Deep learning has provided new insights into the reconstruction of MRI.
We present a new approach that fuses the information of k-space and MRI images using novel dual Squeeze-Excitation Networks and CrossIteration Residual Connections.
- Score: 1.0323063834827415
- License: http://creativecommons.org/licenses/by-nc-sa/4.0/
- Abstract: Magnetic resonance imaging (MRI) is one of the most commonly applied tests in
neurology and neurosurgery. However, the utility of MRI is largely limited by
its long acquisition time, which might induce many problems including patient
discomfort and motion artifacts. Acquiring fewer k-space sampling is a
potential solution to reducing the total scanning time.
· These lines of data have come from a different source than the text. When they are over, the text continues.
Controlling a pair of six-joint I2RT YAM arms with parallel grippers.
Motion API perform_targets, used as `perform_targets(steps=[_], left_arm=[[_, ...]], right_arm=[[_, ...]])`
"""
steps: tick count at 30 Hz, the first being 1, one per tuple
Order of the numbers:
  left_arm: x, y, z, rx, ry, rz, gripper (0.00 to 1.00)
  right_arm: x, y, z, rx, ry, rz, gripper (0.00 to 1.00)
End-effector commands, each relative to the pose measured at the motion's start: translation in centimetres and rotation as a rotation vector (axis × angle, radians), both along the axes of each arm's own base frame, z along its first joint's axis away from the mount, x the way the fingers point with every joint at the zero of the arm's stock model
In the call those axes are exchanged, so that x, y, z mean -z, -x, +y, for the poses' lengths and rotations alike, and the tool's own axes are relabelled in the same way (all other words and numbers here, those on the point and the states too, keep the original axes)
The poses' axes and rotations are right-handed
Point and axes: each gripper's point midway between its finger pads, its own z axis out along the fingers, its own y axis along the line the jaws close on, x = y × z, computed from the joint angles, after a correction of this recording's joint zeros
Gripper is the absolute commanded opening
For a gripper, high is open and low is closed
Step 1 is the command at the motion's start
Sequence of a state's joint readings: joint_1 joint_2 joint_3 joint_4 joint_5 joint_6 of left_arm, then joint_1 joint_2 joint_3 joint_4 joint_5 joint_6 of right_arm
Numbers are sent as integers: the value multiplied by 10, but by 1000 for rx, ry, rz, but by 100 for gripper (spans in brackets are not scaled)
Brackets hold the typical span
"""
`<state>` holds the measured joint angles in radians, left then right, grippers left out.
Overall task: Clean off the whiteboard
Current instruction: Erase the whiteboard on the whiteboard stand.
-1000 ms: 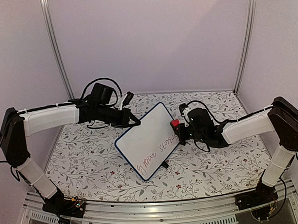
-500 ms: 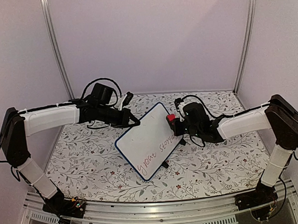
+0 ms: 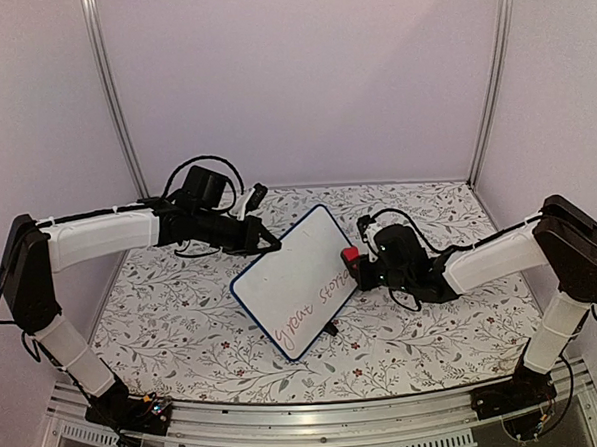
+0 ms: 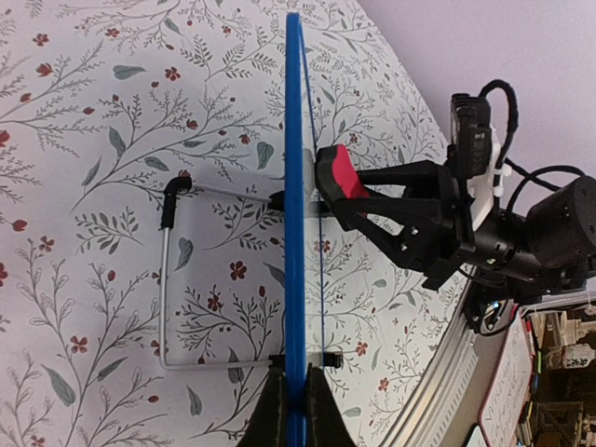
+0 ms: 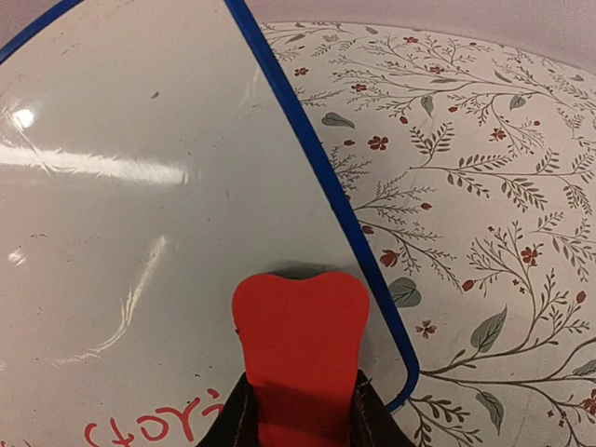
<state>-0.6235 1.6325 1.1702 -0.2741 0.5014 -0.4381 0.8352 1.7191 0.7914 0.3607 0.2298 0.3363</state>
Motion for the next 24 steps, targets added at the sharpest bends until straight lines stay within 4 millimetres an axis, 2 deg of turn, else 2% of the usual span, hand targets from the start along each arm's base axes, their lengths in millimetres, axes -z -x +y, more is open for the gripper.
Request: perform_targets(steps=[1, 7, 19, 24], left_arm=[[-4, 21, -22, 122, 41, -7, 0], [-4, 21, -22, 122, 41, -6, 0], [-6, 23, -23, 127, 46, -8, 0], [-5, 23, -23, 125, 43, -8, 0]], right_arm=[[25, 23, 0, -49, 47, 83, 22], [17, 20, 4, -39, 20, 78, 22], [31, 32, -11, -7, 17, 124, 22], [21, 27, -9, 1, 10, 98, 22]])
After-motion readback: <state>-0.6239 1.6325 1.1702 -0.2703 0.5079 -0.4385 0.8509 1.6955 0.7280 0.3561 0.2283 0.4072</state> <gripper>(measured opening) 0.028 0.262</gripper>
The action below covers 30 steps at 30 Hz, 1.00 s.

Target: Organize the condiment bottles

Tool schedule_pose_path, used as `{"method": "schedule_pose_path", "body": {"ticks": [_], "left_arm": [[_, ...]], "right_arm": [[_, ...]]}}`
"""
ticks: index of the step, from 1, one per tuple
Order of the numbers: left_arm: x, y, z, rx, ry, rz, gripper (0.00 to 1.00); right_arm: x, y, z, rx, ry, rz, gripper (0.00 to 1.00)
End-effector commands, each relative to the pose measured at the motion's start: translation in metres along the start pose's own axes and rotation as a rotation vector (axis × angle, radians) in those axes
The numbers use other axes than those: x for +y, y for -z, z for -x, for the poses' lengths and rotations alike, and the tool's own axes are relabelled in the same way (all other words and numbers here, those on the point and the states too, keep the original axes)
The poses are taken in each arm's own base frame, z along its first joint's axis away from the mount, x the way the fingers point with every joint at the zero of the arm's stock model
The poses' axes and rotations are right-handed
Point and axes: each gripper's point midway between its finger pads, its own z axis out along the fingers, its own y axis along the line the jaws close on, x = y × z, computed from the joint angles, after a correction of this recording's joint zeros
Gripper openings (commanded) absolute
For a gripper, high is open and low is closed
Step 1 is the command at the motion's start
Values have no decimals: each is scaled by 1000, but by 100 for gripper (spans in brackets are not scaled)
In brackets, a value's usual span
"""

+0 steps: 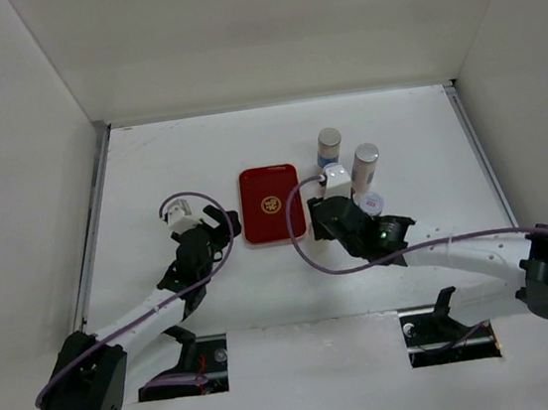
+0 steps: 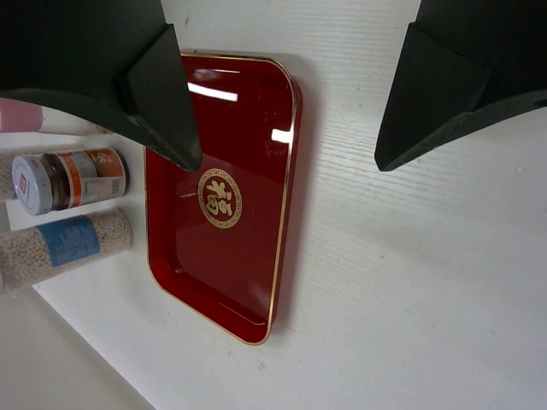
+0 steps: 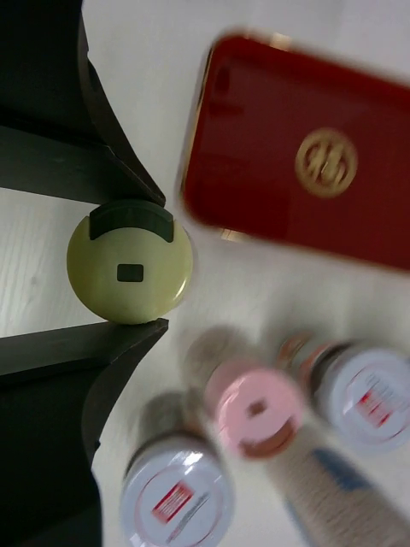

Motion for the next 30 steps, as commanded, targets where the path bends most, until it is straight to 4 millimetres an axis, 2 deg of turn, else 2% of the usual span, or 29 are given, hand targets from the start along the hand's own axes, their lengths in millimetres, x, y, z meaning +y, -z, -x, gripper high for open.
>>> {"method": "schedule_pose_path", "body": {"ticks": [1,3,5,7,10,14,18,22,30], "left_arm": [[-12,0,24,-80,34,-36,83],[-5,1,26,-86,52,-21,83],[-1,2,28,-92,73,-14,82],[1,4,31,-100,81,-14,77],[-3,8,33,-100,88,-34,64],[0,10,37,-114,94,-27,62],[2,10,39,-120,101,-23,65],[2,8,35,-106,101,-22,66],[0,8,35,-110,99,-25,67]], "right_arm": [[52,-1,70,-130,-89,109,42],[78,-18,86,-153,-94,136,40],[100,-44,103,-174,-73,158,40],[116,-73,120,-185,-58,151,41],[132,-111,132,-169,-48,136,41],[134,-157,140,-154,-53,97,41],[126,-177,145,-156,-73,76,41],[123,-188,144,-147,-86,81,41],[127,-204,119,-98,-70,82,43]]}}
However, it can lead to
severe aliasing reconstruction artifacts and thus affect the clinical
diagnosis. Nowadays, deep learning has provided new insights into the sparse
reconstruction of MRI. In this paper, we present a new approach to this problem
that iteratively fuses the information of k-space and MRI images using novel
dual Squeeze-Excitation Networks and Cross-Iteration Residual Connections. This
study included 720 clinical multi-coil brain MRI cases adopted from the
open-source deidentified fastMRI Dataset. 8-folder downsampling rate was
applied to generate the sparse k-space. Results showed that the average
reconstruction error over 120 testing cases by our proposed method was 2.28%,
which outperformed the existing image-domain prediction (6.03%, p<0.001),
k-space synthesis (6.12%, p<0.001), and dual-domain feature fusion (4.05%,
p<0.001).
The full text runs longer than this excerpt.